Uma solenidade que marcou profundamente esse memorável evento aconteceu no magnífico salão nobre do Maison Moderne, quando da conferência de um ilustre desembargador. Comentava-se à boca pequena — e às vezes à boca escancarada — que o ilustre magistrado se dedicava com mais afinco às letras jurídicas do que aos raros dentes que ainda lhe ornamentavam a arcada, e que, ao discursar, lançava ao auditório uma tão copiosa cerração de saliva que mais lembrava garoa de inverno do que oratória de salão. Fora ele convidado pelo Dr. Eduardo Alves Dias e pelo eminente promotor de Justiça Dr. Ubirajara Carneiro, que, movidos por zelo cívico, julgaram oportuno trazer à magna celebração tão peculiar orador.
A preleção do desembargador, sobre a importância econômica e política do Aracati, foi deveras empolgante e esclarecedora, digna e merecedora de encômios, e aplaudida pelo escol aracatiense.
Castorina Pinto e um seleto cortejo de moças e senhoras, representando o que de mais granfino e elegante a sociedade de Aracati podia ostentar, foram designadas para apresentar as boas-vindas ao brioso causídico.
Na ocasião dos cumprimentos ao insigne orador daquela data tão faustosa, as senhoritas encarregadas das gentilezas protocolares dispuseram-se em alinhadas fileiras diante do visitante, compondo um cortejo de delicadezas que só a fina sociedade aracatiense sabia ostentar.

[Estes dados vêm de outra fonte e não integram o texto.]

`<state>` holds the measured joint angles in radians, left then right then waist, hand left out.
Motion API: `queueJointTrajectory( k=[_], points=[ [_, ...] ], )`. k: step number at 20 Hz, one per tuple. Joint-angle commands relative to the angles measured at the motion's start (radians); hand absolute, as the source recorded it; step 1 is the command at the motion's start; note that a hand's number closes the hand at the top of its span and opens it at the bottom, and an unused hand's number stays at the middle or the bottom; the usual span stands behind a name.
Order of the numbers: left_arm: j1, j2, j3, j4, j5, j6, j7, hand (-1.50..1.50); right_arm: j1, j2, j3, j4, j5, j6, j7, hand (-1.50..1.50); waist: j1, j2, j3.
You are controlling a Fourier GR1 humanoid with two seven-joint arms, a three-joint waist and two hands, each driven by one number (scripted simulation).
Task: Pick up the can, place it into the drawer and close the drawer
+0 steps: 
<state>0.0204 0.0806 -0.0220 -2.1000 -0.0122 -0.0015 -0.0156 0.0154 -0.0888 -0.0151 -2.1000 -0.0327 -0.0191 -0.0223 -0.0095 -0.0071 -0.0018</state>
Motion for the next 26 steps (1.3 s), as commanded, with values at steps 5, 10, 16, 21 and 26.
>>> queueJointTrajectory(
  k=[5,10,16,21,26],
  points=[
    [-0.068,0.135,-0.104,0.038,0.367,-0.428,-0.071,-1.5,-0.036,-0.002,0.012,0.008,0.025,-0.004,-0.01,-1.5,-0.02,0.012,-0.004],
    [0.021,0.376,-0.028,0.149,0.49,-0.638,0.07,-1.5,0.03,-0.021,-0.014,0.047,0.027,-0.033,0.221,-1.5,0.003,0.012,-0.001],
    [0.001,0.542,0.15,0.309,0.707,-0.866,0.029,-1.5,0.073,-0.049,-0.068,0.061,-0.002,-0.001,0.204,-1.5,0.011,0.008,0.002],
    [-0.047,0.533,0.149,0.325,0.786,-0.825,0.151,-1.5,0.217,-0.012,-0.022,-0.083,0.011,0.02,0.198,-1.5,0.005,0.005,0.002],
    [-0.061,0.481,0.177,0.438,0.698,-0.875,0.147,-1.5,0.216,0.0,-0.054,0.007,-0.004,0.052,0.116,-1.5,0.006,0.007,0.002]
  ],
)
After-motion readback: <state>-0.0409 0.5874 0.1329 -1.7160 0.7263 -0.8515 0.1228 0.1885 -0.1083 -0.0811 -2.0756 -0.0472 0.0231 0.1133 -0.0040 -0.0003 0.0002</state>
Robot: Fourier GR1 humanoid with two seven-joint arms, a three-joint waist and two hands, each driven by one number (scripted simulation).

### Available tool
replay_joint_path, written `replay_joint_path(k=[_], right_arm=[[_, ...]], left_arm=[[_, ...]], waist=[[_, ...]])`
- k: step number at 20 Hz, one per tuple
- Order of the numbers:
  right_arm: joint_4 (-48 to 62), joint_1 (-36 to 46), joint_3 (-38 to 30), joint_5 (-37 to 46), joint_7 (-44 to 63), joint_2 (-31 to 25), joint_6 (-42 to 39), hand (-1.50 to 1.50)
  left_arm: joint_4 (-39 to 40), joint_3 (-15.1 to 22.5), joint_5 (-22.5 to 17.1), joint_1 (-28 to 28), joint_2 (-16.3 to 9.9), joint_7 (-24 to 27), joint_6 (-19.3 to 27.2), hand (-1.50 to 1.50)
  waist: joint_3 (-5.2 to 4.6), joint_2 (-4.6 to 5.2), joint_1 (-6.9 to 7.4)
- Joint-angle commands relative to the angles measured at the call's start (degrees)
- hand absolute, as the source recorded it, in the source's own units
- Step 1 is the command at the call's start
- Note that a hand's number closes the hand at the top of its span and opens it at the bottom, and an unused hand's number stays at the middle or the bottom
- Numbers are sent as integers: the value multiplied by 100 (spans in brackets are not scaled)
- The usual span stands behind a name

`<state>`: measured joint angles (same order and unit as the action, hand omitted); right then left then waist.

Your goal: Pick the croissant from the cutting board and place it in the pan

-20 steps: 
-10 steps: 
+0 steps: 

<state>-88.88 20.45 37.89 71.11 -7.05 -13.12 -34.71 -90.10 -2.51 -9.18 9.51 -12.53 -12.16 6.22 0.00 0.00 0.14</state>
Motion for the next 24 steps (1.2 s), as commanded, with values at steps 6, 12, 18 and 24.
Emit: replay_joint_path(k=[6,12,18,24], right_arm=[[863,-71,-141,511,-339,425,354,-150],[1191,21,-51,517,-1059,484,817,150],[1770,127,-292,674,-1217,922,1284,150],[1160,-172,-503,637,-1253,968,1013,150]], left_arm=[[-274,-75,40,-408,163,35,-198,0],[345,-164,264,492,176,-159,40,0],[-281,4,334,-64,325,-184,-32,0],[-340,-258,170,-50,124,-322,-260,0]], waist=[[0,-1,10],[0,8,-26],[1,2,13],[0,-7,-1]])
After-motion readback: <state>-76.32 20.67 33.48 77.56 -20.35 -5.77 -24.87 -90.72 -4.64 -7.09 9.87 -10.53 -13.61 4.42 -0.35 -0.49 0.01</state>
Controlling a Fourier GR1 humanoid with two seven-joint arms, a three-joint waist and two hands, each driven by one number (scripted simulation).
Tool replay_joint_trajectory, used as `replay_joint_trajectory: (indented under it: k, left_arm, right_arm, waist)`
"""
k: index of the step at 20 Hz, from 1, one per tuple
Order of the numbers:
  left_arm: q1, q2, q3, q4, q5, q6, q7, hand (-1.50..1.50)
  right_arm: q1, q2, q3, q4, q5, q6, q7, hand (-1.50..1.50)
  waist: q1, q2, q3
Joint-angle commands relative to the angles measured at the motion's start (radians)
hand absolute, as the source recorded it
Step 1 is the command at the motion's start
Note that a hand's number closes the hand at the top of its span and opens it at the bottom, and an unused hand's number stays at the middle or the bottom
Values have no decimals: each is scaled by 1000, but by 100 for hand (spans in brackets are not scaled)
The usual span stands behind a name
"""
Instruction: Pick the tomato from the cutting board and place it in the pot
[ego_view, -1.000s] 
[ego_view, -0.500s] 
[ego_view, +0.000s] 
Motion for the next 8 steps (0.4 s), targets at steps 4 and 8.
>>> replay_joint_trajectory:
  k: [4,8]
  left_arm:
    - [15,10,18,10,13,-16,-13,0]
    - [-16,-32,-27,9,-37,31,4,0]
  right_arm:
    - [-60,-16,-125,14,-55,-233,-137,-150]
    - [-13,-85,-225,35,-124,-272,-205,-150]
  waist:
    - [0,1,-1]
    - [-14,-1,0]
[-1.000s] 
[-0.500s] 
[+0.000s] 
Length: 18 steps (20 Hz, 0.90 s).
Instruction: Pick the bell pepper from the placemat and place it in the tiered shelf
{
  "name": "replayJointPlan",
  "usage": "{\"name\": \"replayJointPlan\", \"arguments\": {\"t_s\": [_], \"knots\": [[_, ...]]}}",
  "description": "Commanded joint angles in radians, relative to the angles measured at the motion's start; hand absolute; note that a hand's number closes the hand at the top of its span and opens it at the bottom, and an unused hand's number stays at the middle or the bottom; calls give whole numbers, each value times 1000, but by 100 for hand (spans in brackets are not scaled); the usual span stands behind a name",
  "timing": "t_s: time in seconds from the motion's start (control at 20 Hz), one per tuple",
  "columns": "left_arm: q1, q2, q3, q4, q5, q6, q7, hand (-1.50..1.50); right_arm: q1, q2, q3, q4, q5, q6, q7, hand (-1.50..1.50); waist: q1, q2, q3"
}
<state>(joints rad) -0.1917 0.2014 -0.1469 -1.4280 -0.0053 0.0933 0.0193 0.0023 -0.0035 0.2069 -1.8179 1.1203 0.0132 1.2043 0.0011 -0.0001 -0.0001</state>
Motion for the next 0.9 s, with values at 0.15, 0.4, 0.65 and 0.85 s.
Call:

Angélica Pinto, prima de Castorina, percebendo-lhe a ausência justamente no instante das mesuras oficiais, saiu em sua busca, ansiosa por reconduzi-la ao recinto para os efusivos cumprimentos de praxe.
— Castorina, vem, está na hora das felicitações ao desembargador.
— O Boca de Neblina? Vou não, Angélica. Eu não trouxe o guarda-chuva!